#### ACTIVITY
The answer must be the full listing, written out exactly.

_ _ _ _ _ _ _

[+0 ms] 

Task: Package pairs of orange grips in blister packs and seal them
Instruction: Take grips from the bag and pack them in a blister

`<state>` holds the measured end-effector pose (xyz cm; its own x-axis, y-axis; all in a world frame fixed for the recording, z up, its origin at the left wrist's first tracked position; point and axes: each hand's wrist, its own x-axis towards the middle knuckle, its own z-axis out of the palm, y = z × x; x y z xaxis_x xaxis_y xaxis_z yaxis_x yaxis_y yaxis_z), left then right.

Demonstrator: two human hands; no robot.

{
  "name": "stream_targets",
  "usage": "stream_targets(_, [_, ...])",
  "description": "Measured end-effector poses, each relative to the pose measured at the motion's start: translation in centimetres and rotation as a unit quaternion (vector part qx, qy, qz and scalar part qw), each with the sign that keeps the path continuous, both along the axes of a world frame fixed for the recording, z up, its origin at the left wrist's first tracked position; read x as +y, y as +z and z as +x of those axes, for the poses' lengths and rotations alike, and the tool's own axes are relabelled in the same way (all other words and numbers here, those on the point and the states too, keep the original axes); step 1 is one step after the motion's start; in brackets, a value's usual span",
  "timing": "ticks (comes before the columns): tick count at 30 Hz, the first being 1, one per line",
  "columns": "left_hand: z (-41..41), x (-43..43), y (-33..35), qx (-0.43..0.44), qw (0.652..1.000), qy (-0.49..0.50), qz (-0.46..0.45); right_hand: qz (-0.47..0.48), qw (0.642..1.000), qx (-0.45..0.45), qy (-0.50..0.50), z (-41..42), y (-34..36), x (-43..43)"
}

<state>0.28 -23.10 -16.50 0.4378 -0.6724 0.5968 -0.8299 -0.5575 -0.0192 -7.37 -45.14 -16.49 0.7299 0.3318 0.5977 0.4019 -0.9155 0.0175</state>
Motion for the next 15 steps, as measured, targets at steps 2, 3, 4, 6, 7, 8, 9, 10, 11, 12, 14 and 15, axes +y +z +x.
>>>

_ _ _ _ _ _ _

#### TASK RESPONSE
[+0 ms] 

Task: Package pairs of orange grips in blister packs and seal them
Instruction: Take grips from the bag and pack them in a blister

`<state>` holds the measured end-effector pose (xyz cm; its own x-axis, y-axis; all in a world frame fixed for the recording, z up, its origin at the left wrist's first tracked position; point and axes: each hand's wrist, its own x-axis towards the middle knuckle, its own z-axis out of the palm, y = z × x; x y z xaxis_x xaxis_y xaxis_z yaxis_x yaxis_y yaxis_z), left then right.

Demonstrator: two human hands; no robot.

{
  "name": "stream_targets",
  "usage": "stream_targets(_, [_, ...])",
  "description": "Measured end-effector poses, each relative to the pose measured at the motion's start: translation in centimetres and rotation as a unit quaternion (vector part qx, qy, qz and scalar part qw), each with the sign that keeps the path continuous, both along the axes of a world frame fixed for the recording, z up, its origin at the left wrist's first tracked position; read x as +y, y as +z and z as +x of those axes, for the poses' lengths and rotations alike, and the tool's own axes are relabelled in the same way (all other words and numbers here, those on the point and the states too, keep the original axes); step 1 is one step after the motion's start; in brackets, a value's usual span",
  "timing": "ticks (comes before the columns): tick count at 30 Hz, the first being 1, one per line",
  "columns": "left_hand: z (-41..41), x (-43..43), y (-33..35), qx (-0.43..0.44), qw (0.652..1.000), qy (-0.49..0.50), qz (-0.46..0.45); right_hand: qz (-0.47..0.48), qw (0.642..1.000), qx (-0.45..0.45), qy (-0.50..0.50), z (-41..42), y (-34..36), x (-43..43)"
}

<state>0.28 -23.10 -16.50 0.4378 -0.6724 0.5968 -0.8299 -0.5575 -0.0192 -7.37 -45.14 -16.49 0.7299 0.3318 0.5977 0.4019 -0.9155 0.0175</state>
Motion for the next 15 steps, as measured, targets at steps 2, 3, 4, 6, 7, 8, 9, 10, 11, 12, 14 and 15, axes +y +z +x.
>>>

No more output is required for the exercise.